Odpowie za znieważenie dyrektor

Dalsze działania wobec wtargnięcia mężczyzny na teren szkoły prowadzi policja. Jak poinformował nasz portal st. sierż. Sławomir Kocur, oficer prasowy Komendy Miejskiej Policji w Bielsku-Białej, ustalone zostały personalia mężczyzny, który wtargnął na teren placówki. Został przesłuchany przez funkcjonariuszy i na ten moment odpowiadać będzie za znieważenie funkcjonariusza publicznego, ale niewykluczone, że usłyszy także kolejne zarzuty. W rejonie szkoły częściej pojawiać mają się patrole policji.
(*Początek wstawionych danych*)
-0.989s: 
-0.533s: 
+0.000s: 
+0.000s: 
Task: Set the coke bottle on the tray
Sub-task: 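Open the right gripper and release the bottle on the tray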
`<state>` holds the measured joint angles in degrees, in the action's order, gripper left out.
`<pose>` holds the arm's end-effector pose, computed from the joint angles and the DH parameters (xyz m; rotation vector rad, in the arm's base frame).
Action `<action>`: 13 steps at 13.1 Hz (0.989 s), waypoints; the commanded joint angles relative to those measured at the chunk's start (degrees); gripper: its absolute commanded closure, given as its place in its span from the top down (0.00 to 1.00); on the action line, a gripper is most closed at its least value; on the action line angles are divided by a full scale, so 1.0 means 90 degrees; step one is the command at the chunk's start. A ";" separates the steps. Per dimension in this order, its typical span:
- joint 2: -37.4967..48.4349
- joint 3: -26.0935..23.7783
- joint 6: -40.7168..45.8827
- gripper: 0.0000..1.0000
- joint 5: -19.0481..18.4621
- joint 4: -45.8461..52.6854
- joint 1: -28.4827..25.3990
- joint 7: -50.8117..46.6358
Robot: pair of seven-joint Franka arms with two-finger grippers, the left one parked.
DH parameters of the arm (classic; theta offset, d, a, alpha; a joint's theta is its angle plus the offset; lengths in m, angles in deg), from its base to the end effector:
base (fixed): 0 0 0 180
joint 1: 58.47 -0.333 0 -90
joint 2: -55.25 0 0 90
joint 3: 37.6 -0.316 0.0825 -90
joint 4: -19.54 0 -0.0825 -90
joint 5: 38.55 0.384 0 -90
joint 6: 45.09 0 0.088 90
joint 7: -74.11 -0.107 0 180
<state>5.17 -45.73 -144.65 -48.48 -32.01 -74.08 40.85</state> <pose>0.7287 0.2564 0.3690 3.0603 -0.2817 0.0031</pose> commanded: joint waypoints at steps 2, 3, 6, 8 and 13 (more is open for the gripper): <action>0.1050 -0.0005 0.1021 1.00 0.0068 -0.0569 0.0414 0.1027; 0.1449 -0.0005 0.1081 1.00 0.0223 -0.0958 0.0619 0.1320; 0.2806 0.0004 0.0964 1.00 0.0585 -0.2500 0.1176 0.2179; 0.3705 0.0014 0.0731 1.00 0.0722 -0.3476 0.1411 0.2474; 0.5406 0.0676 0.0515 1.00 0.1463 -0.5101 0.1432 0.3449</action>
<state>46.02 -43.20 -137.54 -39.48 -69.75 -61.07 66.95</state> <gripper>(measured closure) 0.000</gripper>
Takie działania służb mundurowych nie uspokoiły rodziców, którzy obawiają się o bezpieczeństwo swoich dzieci. Ich zdaniem, mężczyzna powinien zostać tymczasowo zatrzymany, a nie przebywać na wolności. - Jestem oburzony brakiem konkretnych działań organów ścigania. Obawiam się, że mężczyzna w końcu wyładuje swoją frustrację na dzieciach - mówi rodzic ucznia szkoły z osiedla Wojska Polskiego.

W piątek nie udało nam się skontaktować z dyrekcją Szkoły Podstawowej nr 1 w Bielsku-Białej.